The global timeshare exchange industry consists of
two major companies, RCI and Interval International
("Interval"), a wholly-owned subsidiary of CUC
International, as well as a small number of smaller
firms. Approximately 95% of the 4,500 timeshare resorts
in the world are affiliated with either RCI or with
Interval. In addition, RCI has approximately 2.1 million
timeshare owners who are members while Interval has
almost 700,000 timeshare owners who are members.
The timeshare industry has experienced significant
growth over the past decade. The Company believes that
the factors driving this industry growth include the
demographic trend toward older, more affluent Americans
who travel more frequently, the entrance of major
hospitality and entertainment companies into timeshare
development, a worldwide acceptance of the concept, an
increasing focus on leisure activities, family health and
a desire for value, variety and flexibility in a vacation
experience. The Company believes that future growth of
the timeshare exchange industry will be determined by
general economic conditions both in the U.S. and
worldwide, the public image of the industry, improving
approaches to providing marketing and sales, a greater
variety of products and broadening the timeshare market
and a variety of other factors. Accordingly, the Company
cannot predict whether such growth will continue and, if
so, whether it will continue at rates comparable to those
of the recent past.
RCI TIMESHARE EXCHANGE OPERATIONS
MEMBERSHIP
The RCI Network provides a network for approximately
2.1 million members who own timeshare interests in a
resort that is affiliated with the RCI Network which
enables such members to exchange their timeshare interest
for a timeshare interest of equivalent value in another
affiliated resort. Approximately 1,100,000 members of
the RCI Network reside outside of the United States,
which account for 52% of the total members of the RCI
Network. RCI's membership volume has grown at a compound
annual rate for the last five years of approximately 10%,
while exchange volumes have grown at a compound annual
rate of approximately 12% for the same time period.

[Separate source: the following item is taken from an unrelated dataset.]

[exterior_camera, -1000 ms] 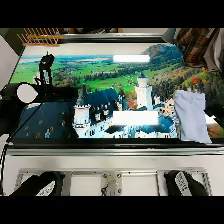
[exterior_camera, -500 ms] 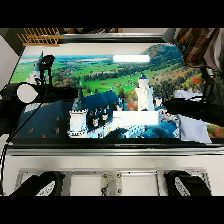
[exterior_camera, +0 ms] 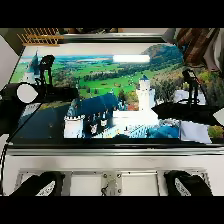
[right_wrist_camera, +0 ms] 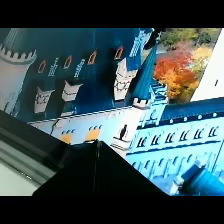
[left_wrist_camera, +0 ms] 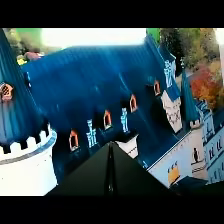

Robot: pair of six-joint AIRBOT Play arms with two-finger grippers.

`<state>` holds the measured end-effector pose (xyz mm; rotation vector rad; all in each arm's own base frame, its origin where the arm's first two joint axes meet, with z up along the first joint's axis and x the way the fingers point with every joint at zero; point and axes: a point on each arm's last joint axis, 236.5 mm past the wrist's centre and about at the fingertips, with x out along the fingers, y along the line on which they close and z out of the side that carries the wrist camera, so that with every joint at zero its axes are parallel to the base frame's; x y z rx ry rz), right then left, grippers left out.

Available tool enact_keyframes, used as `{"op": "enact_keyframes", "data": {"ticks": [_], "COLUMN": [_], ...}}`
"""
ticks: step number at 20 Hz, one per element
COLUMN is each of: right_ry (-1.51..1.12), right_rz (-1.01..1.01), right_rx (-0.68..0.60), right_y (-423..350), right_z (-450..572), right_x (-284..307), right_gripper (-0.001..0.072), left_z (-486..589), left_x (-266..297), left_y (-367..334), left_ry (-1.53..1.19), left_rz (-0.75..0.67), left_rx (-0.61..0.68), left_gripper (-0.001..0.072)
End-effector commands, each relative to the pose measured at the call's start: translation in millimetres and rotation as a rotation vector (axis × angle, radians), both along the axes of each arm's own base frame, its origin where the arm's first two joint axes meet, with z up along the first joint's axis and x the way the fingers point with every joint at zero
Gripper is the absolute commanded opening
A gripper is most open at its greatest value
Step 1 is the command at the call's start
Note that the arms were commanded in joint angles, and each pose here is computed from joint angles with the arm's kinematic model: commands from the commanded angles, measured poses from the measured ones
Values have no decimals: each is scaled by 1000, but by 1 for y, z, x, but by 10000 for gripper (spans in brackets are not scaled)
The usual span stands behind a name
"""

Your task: Fold the clothes and pants, and hang the long-sleeved shirts on hangers.

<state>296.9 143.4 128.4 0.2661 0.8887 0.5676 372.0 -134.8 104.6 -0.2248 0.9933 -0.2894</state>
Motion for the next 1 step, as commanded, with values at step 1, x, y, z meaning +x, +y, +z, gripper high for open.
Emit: {"op": "enact_keyframes", "data": {"ticks": [1], "right_ry": [2], "right_rz": [6], "right_rx": [0], "right_y": [1], "right_z": [0], "right_x": [-1], "right_gripper": [15], "left_z": [0], "left_x": [0], "left_y": [0], "left_ry": [0], "left_rz": [0], "left_rx": [0], "left_gripper": [8]}}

RCI provides members of the RCI Network with access
to both domestic international timeshare resorts,
publications regarding timeshare exchange opportunities,
and other travel-related services, including discounted
purchasing programs. See "--Publications" and "--Other
Services Provided by RCI." In the United States, members
pay an average annual membership fee of $67 as well as an
average exchange fee of $100 for every exchange arranged
by RCI. In 1995, membership and exchange fees amounted
to approximately $230 million. RCI arranged
approximately 1.6 million exchanges in 1995.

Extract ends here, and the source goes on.